Joan Sotkin: The Emotions Behind Debting TPS79

joan-long-500If you suffer from chronic or ongoing debt, you’ll want to listen to this episode.

I was a compulsive debtor and have had a lot of experience dealing with debt. In this episode I talk about how my family background set the stage for my debting, including when my father went bankrupt. I also offer some insight into how you might be using debt to express habitual emotions.

Highlights

  • I developed the belief that it doesn’t pay to save because each time I saved a few hundred dollars, I wound up rescuing others, including my parents.
  • The habit of buying things before I had the money to pay for them and borrowing money from other people.
  • At Debtors Anonymous I learned about the connection between debting and emotions. I also learned how to create rational spending plans.
  • How I went bankrupt after making a lot of money.
  • Entrepreneurs tend to be overly optimistic, which can get them into trouble.
  • Two of the feelings behind debting: separation and aloneness.
  • When feeling uncomfortable, ask, “What am I feeling?” Become aware of the kinesthetic experience in your body.

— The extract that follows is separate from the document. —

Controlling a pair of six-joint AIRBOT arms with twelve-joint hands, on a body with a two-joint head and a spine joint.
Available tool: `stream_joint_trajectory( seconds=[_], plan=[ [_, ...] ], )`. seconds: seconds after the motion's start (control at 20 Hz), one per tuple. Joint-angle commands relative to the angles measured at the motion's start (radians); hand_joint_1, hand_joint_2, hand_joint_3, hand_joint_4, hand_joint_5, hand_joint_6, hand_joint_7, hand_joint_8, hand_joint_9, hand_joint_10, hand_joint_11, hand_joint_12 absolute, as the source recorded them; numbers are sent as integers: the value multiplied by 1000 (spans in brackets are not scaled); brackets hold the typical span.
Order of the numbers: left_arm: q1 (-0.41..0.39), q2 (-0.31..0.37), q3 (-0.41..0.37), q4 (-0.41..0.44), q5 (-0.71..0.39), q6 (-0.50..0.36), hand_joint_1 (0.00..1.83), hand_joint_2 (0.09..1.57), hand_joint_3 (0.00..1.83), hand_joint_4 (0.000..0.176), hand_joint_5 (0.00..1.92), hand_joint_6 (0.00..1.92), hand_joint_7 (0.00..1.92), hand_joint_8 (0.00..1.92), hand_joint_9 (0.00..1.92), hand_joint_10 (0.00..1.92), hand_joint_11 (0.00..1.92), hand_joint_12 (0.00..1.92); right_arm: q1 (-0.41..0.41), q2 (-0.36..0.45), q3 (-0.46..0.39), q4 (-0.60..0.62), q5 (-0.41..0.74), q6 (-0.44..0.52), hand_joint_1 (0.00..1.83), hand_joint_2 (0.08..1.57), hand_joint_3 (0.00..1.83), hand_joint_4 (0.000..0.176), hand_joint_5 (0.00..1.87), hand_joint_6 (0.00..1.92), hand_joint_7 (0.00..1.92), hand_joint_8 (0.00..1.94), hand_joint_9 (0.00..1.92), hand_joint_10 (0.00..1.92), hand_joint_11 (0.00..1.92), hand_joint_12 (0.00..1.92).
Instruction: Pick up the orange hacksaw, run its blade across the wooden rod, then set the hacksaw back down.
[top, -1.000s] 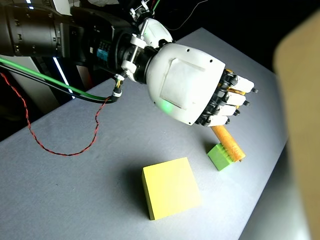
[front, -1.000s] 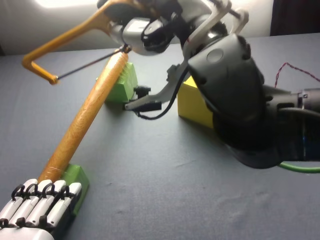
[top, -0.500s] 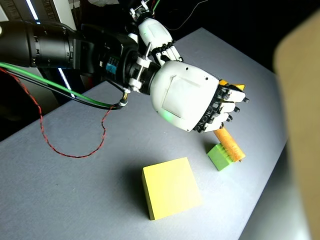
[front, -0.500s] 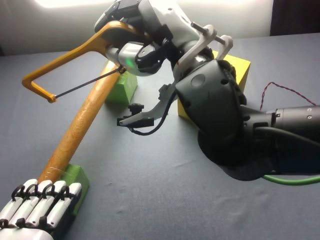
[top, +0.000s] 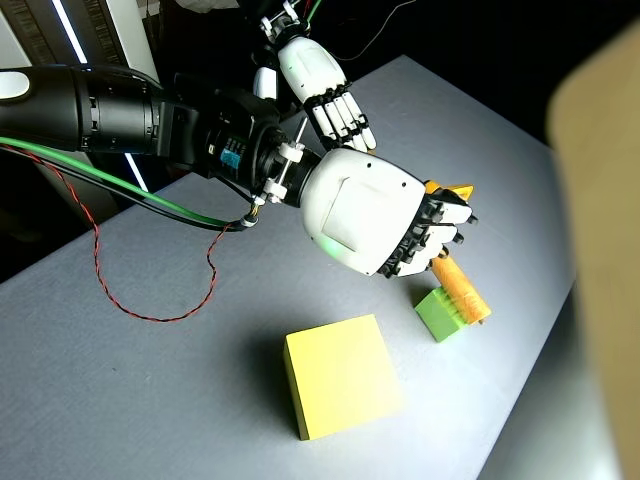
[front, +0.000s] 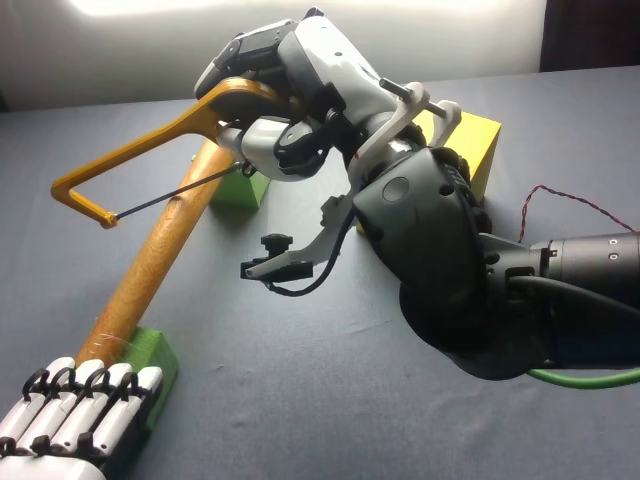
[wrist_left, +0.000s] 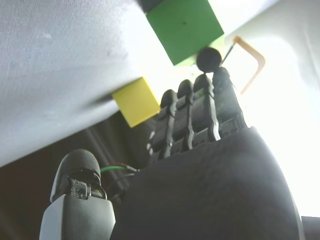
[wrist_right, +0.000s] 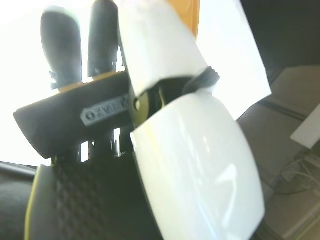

Then ask, “When did I feel this before?”
  • After you recognize what you’re feeling, you can use any one of a number of release techniques and then replace the habitual feeling with something else.
  • Emotions that go along with debting include: Trapped, overwhelmed, ashamed, alone, deprived.
  • If you are in debt, you probably feel trapped, which is a feeling that starts in early childhood.
  • In order to get out of debt, getting in touch with the feelings behind the debt is essential.
  • The gift of the debt.
  • How debt may be serving you as a way of expressing repressed emotions.
  • You are not your debt and your debt doesn’t define you.
  • Share your journey out of debt with someone else.